▸ **WORK INSTRUCTION**
Return each line of the data that follows exactly as it reads.

▸ **DATA TO USE**
--- START ---

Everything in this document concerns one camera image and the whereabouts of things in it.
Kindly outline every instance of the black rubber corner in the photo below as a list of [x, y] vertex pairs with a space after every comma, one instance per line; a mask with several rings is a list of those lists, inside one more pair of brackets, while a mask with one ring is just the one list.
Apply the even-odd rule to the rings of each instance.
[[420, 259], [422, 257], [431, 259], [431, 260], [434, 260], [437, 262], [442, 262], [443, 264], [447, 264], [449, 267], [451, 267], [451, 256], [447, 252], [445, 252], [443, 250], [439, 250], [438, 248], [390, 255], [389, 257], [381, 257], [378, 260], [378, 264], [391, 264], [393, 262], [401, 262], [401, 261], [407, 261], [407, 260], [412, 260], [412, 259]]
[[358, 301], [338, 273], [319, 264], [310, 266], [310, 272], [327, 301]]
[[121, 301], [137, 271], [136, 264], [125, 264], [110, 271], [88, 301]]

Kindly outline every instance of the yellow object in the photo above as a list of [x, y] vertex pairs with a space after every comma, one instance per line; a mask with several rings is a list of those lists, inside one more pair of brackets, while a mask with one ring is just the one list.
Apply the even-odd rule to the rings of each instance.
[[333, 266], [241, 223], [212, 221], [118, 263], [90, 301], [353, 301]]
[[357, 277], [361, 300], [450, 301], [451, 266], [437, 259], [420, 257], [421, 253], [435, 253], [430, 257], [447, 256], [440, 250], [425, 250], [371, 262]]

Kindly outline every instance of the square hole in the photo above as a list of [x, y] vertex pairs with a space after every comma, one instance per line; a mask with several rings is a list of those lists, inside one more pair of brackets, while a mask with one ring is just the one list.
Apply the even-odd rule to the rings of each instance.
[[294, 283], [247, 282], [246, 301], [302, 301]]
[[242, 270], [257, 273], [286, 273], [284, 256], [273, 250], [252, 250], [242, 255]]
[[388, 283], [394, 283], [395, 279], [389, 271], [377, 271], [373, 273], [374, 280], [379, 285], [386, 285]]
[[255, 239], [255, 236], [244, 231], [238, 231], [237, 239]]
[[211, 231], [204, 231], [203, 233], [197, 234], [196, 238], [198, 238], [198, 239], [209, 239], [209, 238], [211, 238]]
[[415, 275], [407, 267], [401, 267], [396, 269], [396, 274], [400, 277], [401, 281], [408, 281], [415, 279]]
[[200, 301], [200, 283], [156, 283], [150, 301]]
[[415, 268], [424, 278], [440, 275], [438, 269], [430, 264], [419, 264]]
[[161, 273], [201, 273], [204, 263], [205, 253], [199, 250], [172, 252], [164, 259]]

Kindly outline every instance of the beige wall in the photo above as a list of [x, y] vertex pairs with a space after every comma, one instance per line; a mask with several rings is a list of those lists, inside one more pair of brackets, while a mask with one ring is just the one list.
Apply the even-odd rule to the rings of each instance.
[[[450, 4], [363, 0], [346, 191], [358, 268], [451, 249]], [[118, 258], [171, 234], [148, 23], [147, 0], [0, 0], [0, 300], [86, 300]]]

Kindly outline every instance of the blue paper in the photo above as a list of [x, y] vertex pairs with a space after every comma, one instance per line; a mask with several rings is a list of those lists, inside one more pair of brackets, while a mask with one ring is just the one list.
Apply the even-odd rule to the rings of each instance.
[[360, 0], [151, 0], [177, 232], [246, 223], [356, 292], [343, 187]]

--- END ---

▸ **ANSWER BELOW**
Everything in this document concerns one camera image and the whereabouts of things in it.
Kindly outline every instance of the black rubber corner in the photo below as a list of [x, y] vertex pairs with a space after every comma, one instance per line; a mask with several rings is a list of those lists, inside one more pair of brackets, while a mask with one ring is just the one list.
Apply the even-odd rule to the rings of each instance.
[[420, 259], [422, 257], [431, 259], [431, 260], [434, 260], [437, 262], [442, 262], [443, 264], [447, 264], [449, 267], [451, 267], [451, 256], [447, 252], [445, 252], [443, 250], [439, 250], [438, 248], [390, 255], [389, 257], [381, 257], [378, 260], [378, 264], [391, 264], [393, 262], [401, 262], [401, 261], [407, 261], [407, 260], [412, 260], [412, 259]]
[[358, 301], [338, 273], [319, 264], [310, 266], [310, 272], [327, 301]]
[[121, 301], [137, 271], [136, 264], [125, 264], [110, 271], [88, 301]]

Kindly outline every instance of the yellow object in the photo above as a list of [x, y] vertex pairs with a space after every comma, one instance per line; a mask with several rings is a list of those lists, inside one more pair of brackets, while a mask with one ring is just the one list.
Apply the even-odd rule to the rings of each instance.
[[333, 266], [241, 223], [212, 221], [118, 263], [90, 301], [353, 301]]
[[357, 277], [361, 300], [450, 301], [451, 266], [437, 259], [420, 257], [421, 253], [435, 253], [430, 257], [447, 256], [440, 250], [425, 250], [371, 262]]

Kindly outline every instance of the square hole in the photo above as a list of [x, y] vertex pairs with a space after every comma, one instance per line; a mask with several rings is a list of those lists, inside one more pair of brackets, while a mask with one ring is just the one list.
Apply the even-odd rule to the rings of each instance.
[[294, 283], [247, 282], [246, 301], [302, 301]]
[[242, 270], [257, 273], [286, 273], [284, 256], [273, 250], [252, 250], [242, 255]]
[[388, 283], [394, 283], [395, 279], [389, 271], [377, 271], [373, 273], [374, 280], [379, 285], [386, 285]]
[[255, 239], [255, 236], [244, 231], [238, 231], [237, 239]]
[[211, 231], [204, 231], [203, 233], [197, 234], [196, 238], [198, 238], [198, 239], [209, 239], [209, 238], [211, 238]]
[[415, 275], [407, 267], [401, 267], [396, 269], [396, 274], [400, 277], [401, 281], [408, 281], [415, 279]]
[[200, 301], [200, 283], [156, 283], [150, 301]]
[[415, 268], [424, 278], [440, 275], [438, 269], [430, 264], [419, 264]]
[[161, 273], [201, 273], [204, 263], [205, 253], [199, 250], [172, 252], [164, 259]]

Kindly outline every instance of the beige wall in the photo above as a list of [x, y] vertex pairs with a space after every comma, one instance per line; a mask with several rings is a list of those lists, inside one more pair of brackets, while a mask with one ring is just the one list.
Apply the even-odd rule to the rings of each instance.
[[[450, 4], [363, 0], [346, 191], [358, 268], [451, 249]], [[118, 258], [171, 234], [148, 23], [147, 0], [0, 0], [0, 300], [86, 300]]]

Kindly outline every instance of the blue paper in the photo above as a list of [x, y] vertex pairs with a space after every comma, one instance per line; a mask with several rings is a list of those lists, inside one more pair of brackets, while a mask with one ring is just the one list.
Apply the even-odd rule to the rings of each instance.
[[360, 0], [151, 0], [177, 232], [246, 223], [356, 292], [343, 187]]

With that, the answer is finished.